Discussing far-reaching vaccine fraud allegedly perpetrated by Pfizer, acting in cahoots with the U.S. Food and Drug Administration, former BlackRock investor Edward Dowd has said:
“I think this is the greatest crime ever committed because most of the frauds I’ve been involved with are financial frauds where money’s lost; This has killed and maimed people.”
On March 1, shortly after a board member of German insurance company BKK ProVita expressed public alarm at the widespread killing and maiming — noting that Germany’s federal health agency was underreporting COVID vaccine injuries by a factor of 10 — the executive was summarily fired.
Prominent physician Dr.

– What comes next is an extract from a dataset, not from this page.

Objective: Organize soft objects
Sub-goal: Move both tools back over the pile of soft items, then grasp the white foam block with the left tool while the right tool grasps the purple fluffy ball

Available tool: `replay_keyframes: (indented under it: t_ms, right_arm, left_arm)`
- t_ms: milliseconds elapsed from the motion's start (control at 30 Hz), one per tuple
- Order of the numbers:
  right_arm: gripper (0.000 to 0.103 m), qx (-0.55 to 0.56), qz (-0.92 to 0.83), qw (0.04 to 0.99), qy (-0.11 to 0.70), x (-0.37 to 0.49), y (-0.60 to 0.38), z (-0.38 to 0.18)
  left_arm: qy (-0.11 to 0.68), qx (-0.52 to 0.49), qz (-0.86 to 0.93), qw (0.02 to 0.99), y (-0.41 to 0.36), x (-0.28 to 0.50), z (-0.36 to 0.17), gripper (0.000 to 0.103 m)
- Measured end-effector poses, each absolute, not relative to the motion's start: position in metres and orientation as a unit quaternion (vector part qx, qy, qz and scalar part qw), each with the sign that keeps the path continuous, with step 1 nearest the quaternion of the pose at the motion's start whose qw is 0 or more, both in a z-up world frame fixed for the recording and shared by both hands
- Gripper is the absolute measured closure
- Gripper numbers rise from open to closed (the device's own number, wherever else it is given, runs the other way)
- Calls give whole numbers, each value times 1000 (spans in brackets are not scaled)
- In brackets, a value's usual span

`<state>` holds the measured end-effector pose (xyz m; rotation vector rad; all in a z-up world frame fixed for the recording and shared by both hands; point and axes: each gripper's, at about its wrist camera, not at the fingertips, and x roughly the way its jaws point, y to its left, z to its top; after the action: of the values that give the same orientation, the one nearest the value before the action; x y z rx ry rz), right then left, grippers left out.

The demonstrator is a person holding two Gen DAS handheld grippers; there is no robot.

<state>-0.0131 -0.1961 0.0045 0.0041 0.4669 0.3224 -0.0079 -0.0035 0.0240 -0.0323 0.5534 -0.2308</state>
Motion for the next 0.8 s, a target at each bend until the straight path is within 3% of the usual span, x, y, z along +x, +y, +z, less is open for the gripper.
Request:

Vladimir Zelenko, who blazed a hopeful trail with his inexpensive and successful COVID treatment protocol, bluntly characterized the toxic jabs as instruments of “premeditated first-degree murder and genocide.”
Empty words and gestures
Of late, policymakers seem to have decided it’s time for some crocodile tears — and also time to make a show of putting a few COVID restrictions on hold.
For example, consider the recent remarks by Dr. Rochelle Walensky, director of the Centers for Disease Control and Prevention (CDC). Walensky said health officials “had perhaps too little caution and too much optimism” about the COVID shots.
For those paying attention, there can be little doubt these words and gestures are less about a policy one-eighty than about window dressing and distraction — as well as perhaps a clever move to “undercut” the momentum of the People’s Convoy currently demanding an end to all emergency measures.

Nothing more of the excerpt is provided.